One of the biggest similarities between the Australian and Californian wine industries is that they have both ‘come of age’ within the last 25 years. Before then, life was quiet in the vineyards. A handful of traditional wineries was making excellent wines in Hunter Valley and Napa Valley respectively (other wine growing areas in both places were just on the verge of taking off, most noteworthy, South Australia and Sonoma County). Aussies and Californians did not know their luck, they could buy a beautifully crafted Chardonnay or Cabernet Sauvignon for the same price as a steak, but few people did. The revolution in people’s drinking habits didn’t take place until the mid 1980s, when, quite suddenly (helped by the media), wine became enthusiastically fashionable.
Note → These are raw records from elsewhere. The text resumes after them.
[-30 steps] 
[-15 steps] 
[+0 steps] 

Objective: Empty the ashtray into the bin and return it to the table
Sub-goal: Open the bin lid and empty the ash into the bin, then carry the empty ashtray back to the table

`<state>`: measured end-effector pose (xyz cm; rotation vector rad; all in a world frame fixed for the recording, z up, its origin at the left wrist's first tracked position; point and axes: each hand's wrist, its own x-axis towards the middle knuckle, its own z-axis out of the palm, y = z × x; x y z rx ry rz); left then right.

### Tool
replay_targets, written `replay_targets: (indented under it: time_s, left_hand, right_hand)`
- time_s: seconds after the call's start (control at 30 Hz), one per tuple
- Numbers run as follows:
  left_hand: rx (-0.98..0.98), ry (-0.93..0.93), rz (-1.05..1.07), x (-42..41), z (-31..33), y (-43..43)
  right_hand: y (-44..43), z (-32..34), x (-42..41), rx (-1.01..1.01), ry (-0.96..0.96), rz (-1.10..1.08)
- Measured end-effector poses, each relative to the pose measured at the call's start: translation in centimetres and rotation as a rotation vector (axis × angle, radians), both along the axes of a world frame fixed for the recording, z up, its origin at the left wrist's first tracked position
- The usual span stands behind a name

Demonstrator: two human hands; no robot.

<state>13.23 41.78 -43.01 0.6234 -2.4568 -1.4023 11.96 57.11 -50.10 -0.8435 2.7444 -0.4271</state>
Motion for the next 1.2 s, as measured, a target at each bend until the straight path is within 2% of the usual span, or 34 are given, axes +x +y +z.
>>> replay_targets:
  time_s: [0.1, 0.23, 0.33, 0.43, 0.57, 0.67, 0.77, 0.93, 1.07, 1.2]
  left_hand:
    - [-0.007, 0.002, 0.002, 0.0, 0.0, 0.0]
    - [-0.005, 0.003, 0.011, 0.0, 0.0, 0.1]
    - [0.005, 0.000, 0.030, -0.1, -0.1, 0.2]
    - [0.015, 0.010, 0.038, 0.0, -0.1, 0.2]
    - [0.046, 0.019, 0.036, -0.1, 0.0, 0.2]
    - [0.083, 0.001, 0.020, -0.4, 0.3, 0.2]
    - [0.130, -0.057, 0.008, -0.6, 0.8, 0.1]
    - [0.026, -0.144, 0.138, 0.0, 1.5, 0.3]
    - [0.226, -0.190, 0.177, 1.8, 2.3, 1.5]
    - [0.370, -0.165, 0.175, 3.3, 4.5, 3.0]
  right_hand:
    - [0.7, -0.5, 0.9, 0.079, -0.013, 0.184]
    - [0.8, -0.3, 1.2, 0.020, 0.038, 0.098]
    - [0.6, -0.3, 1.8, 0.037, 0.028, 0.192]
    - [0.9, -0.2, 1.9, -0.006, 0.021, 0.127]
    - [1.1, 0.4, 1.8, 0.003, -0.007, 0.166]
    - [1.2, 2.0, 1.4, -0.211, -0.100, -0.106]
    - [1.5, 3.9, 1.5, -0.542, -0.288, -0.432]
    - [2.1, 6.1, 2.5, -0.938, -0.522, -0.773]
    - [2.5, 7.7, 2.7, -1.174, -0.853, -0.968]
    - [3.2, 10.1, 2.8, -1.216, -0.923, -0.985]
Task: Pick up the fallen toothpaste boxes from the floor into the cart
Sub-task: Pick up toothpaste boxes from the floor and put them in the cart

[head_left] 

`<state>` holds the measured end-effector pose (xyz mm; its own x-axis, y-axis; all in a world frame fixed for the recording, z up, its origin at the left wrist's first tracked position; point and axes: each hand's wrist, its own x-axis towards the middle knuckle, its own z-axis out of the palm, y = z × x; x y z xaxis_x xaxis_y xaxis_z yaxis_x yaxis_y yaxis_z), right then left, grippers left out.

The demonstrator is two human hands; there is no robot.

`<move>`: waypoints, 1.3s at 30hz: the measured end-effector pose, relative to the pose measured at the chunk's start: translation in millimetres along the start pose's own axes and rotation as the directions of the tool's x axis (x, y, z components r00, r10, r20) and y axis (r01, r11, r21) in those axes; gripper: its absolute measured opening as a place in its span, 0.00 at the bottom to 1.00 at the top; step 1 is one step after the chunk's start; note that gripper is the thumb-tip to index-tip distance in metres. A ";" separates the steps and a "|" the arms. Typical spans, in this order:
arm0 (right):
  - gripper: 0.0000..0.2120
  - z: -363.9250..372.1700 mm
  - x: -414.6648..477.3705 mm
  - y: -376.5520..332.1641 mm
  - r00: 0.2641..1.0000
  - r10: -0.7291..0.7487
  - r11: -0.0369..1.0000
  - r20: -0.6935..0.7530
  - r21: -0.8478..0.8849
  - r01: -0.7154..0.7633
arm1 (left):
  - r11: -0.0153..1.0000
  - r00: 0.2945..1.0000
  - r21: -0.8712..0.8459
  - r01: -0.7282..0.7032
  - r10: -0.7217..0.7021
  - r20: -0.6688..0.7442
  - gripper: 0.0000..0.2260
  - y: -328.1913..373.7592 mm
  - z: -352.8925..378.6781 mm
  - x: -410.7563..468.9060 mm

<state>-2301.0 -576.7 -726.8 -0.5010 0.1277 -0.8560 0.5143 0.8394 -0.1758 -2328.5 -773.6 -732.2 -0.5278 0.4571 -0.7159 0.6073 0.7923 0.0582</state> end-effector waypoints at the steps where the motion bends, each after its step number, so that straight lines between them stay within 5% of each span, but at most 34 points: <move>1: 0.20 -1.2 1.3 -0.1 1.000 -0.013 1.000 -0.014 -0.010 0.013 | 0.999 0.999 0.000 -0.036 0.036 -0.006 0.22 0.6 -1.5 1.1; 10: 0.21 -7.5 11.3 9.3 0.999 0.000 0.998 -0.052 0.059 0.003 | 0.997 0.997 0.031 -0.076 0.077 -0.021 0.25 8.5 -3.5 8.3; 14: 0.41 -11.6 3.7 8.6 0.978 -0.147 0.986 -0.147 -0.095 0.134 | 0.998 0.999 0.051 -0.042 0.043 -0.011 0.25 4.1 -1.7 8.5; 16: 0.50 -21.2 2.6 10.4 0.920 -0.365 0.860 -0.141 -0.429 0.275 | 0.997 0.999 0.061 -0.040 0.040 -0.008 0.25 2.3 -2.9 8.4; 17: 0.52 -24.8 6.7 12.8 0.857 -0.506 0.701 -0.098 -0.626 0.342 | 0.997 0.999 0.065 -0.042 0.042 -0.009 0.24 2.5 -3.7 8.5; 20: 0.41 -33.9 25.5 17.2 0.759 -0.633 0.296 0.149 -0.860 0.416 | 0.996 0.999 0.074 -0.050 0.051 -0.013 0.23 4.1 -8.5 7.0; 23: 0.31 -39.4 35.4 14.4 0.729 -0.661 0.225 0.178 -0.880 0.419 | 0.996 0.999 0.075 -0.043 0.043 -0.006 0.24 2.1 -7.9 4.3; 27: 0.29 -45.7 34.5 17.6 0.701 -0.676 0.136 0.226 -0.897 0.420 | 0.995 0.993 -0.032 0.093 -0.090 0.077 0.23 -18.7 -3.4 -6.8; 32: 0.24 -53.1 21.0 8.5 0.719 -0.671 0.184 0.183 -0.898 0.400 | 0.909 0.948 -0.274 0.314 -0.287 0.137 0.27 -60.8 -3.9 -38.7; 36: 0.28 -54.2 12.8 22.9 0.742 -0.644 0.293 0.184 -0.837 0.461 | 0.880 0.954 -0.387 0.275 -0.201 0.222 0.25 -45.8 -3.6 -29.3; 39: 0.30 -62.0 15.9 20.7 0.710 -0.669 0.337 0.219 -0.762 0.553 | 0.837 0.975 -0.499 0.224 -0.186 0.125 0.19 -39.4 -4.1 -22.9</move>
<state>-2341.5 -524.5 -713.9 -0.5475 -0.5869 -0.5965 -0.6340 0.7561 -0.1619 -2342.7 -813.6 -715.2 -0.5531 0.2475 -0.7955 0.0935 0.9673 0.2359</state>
Happily for the industry, wine drinking has remained in favour through to the present day. And doesn’t look like fading away any time soon.

 

Consumption has rocketed worldwide, and possibly, nowhere more so than in the UK. And to the enormous benefit of Australia, 40% of its wine is exported to thirsty Britain. To Australia, the export market is vital because, unlike California, it doesn’t have a large population to consume its preferred local wines. This exposure to Australian wines goes a long way to explaining why the middle-aged Brits, like me, love it so much. Just as with favourite foods, people tend to prefer the styles they are familiar with – it’s human nature. I’m sure that if Californian wines were as prevalent in Britain, there would be just as much (if not more) acclaim for them. Of course, Californian wines are available (at a price), but not necessarily the best examples. High spending American wine drinkers know a good one when they taste it. Many of the best bottles never make it to the export market!

 

I had the privilege of visiting the Central Coast of California some time ago, and a return trip, solely for wine tasting, is on my ‘to do before I die’ list. And I know what’s (hopefully) in store for me at the congenial and classy wooden-built tasting rooms. With the likes of gorgeous oaked Chardonnays and lush Cabs, Pinot Noirs, Red Zinfandels, and lesser know Tannat red wine masterpieces invitingly swilling around inside opened bottles.

 

But until then, for sentimental and loyalty reasons, I still proclaim my favourite wine is Australian.